Categories fail due to two factors: (1) the large number of data
points which cause the cumulative probability curve to be highly
constrained so even a small deviation away from log normality
will result in test failure, and (2) the limits of the permeability
instruments (0.5 and 2.0 millidarcies [md]) which create step
increases in the cumulative probability curves. The influence
of the second factor is evident when the Kf-1-Iv-a permeability
data were modeled to remove instrument effects. The modeled data
sets (Fig. 3) pass the log-normality test.
Variograms were created for the parasequence surfaces mapped
in the Kf-1-Iv and Kf-2-Iv parasequence sets (Fig. 4). The variograms
provided spatial relationships as an input to ordinary kriging.
Each of the surfaces was kriged and then smoothed (500 ft operator)

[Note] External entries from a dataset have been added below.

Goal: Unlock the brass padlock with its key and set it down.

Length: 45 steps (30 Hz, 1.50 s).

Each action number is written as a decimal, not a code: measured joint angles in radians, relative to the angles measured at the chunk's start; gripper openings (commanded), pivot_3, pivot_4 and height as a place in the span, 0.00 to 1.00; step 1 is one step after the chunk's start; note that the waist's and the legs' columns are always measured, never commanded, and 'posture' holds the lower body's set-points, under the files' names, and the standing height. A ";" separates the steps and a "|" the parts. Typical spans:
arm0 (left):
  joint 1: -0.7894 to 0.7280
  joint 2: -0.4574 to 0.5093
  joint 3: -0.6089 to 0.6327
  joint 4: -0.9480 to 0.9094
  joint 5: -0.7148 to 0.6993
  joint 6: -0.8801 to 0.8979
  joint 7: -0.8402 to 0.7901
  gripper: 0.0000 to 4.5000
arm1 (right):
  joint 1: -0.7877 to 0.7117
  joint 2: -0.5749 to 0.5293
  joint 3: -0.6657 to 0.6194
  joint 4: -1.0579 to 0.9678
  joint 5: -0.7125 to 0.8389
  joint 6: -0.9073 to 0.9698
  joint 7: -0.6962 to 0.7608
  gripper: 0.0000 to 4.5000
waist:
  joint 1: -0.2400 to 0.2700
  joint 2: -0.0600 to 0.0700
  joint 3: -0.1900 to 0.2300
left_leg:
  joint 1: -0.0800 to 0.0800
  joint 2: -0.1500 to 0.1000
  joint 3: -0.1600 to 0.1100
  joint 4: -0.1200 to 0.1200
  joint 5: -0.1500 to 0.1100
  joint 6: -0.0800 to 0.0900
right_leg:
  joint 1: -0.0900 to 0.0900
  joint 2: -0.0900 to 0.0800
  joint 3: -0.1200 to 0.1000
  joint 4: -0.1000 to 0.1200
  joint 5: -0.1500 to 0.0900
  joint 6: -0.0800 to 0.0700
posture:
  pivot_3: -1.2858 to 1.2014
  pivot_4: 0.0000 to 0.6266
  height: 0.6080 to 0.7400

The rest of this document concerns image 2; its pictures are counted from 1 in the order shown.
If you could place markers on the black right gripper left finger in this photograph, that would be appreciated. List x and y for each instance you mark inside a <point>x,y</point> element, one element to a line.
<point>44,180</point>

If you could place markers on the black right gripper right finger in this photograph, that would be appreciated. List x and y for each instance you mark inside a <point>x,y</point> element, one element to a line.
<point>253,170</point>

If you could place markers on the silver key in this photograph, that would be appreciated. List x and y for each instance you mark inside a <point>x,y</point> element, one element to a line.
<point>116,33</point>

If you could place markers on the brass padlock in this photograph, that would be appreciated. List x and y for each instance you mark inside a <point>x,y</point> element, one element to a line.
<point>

in an attempt to remove artifacts. These steps will result in
a set of elevation and isopach maps.
Field Description of Clinoform Bounding Surfaces
Descriptive field data were gathered to better define the flow
characteristic across clinoform-to-clinoform boundaries in the
Kf-1-Iv-a parasequence in the Ivie Creek case-study area. The
emphasis was on bounding surfaces in portions of the clinoforms
which are designated proximal or medial lithofacies. It was assumed
that the distal lithofacies in the clinoforms are all similar
in permeability and essentially act as strong baffles or barriers
to flow.
The measured section data, photomosaics, and overlaying line
work (which defines the clinoforms and lithofacies), and permeability
transect data were used to target specific clinoforms for study.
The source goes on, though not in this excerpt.